Share your dilemmas and get honest opinions from other Mumsnetters.

To not wish to be called OCD?

363 replies

BlueButTrue · 05/10/2017 17:49

Every day I:

Clean my floors with floor wipes (twice a day, more if I see any mark etc).

Wash up as I go.

Make my beds first thing

Hoover all rooms (about 3/4 times a day)

Wash on, put a wash away

Clean kitchen surfaces (3/4 times, more if I'm using kitchen more).

Clean cupboard doors/draws

Hoover sofa

Hoover living room rug (twice)

Wipe down living room surfaces (3/4 times)

Clean toilet (3/4 times a day, sometimes more)

Clean bathroom (about twice a day top to bottom, and little wipe downs etc whenever else).

Empty bin

Wipe down bedroom furniture/dust surfaces

Every other day I:

Steam clean bathroom and kitchen. Sometimes this is every day too.

Hoover behind sofas (will do this each day if any actual messes are created).

Twice a week:

Clean out fridge

Clean inside cupboards

My Nan is apparently "worried" at the extent I'm cleaning, but I think it's healthy and normal. It keeps me calm and makes me happy. I don't believe it's extensive. "Cleaning isn't good for the soul" says DNan.

MIL has hinted I should be checked for OCD.

Personally, I find this quite offensive. OCD is a serious health issue and not one to joke about.

AIBU to clean the way I do and think it's healthy? AIBU to think it's offensive to others who really do suffer that it isn't acceptable to go around, throwing the term 'OCD' about?

OP posts:
Banderwassnatched · 09/10/2017 18:53

I have OCD. But it is almost impossible to recognise it from the inside- I was deeply ashamed of my compulsions, while feeling that my fears were totally real and these things had to be done. I think it's wise to be open to someone saying that spending hours cleaning every day could mean you have an anxiety disorder, and to consider that seriously.

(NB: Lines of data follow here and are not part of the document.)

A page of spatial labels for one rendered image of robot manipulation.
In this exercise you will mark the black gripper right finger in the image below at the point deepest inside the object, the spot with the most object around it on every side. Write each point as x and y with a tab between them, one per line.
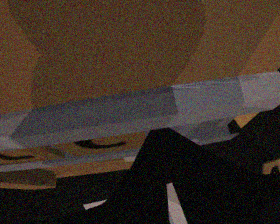
212	190

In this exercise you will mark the white paper ticket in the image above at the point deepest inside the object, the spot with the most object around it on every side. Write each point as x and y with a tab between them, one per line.
129	159

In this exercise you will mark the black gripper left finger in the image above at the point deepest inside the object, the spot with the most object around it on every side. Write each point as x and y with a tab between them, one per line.
140	198

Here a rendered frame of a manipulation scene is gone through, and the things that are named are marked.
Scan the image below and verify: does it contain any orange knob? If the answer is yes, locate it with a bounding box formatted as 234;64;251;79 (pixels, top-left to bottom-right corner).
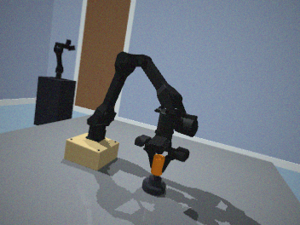
151;154;164;176

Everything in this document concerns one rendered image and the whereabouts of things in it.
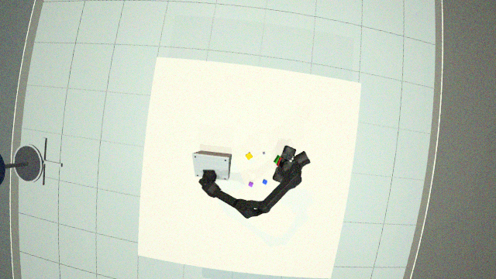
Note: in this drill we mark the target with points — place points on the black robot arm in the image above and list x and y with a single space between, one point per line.
292 172

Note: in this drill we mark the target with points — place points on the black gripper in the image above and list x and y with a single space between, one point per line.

Anatidae · 09/10/2017 18:58

gilead that sounds awful - I hope he gets the help he needs :(

At my worst, I estimate I was having distressing intrusive thoughts up to a thousand times a day. It was debilitating - I really can’t stress enough that real OCD (and mine is more the O type) is a life wrecking, debilitating disorder. It’s not vaguely comparable to the stuff I see on Facebook from people who are just pedantic about stuff. I was visually hallucinating my intrusive thoughts by the time I was treated.

Op I think you said you’re expecting soon? That’s when mine started in earnest so please please just have a chat NOW with your DH. Set a baseline, if you will. Think about how your love of cleaning could possibly progress - what stage would worry you? What actions would you like him to watch for? Agree that with him. Possibly have a look at exploring some coping techniques?

I agree with gandalf that ocd is likely a spectrum disorder. People can have traits, hints and then progress to being very ill very fast. Mine was triggered by the birth of my son and a traumatic pregnancy. I look back now and I realise just how ill I was.

Just take care of yourself OP - you may have a slight tendency towards OCD like behaviour and sleep deprivation and the hormonal fuckery of birth can do some odd things to you.

Fresta · 09/10/2017 19:09

It's not normal to spend 14 hours a week cleaning your house.

It might be the cleanest house in the world, but would you honestly want that to be your legacy?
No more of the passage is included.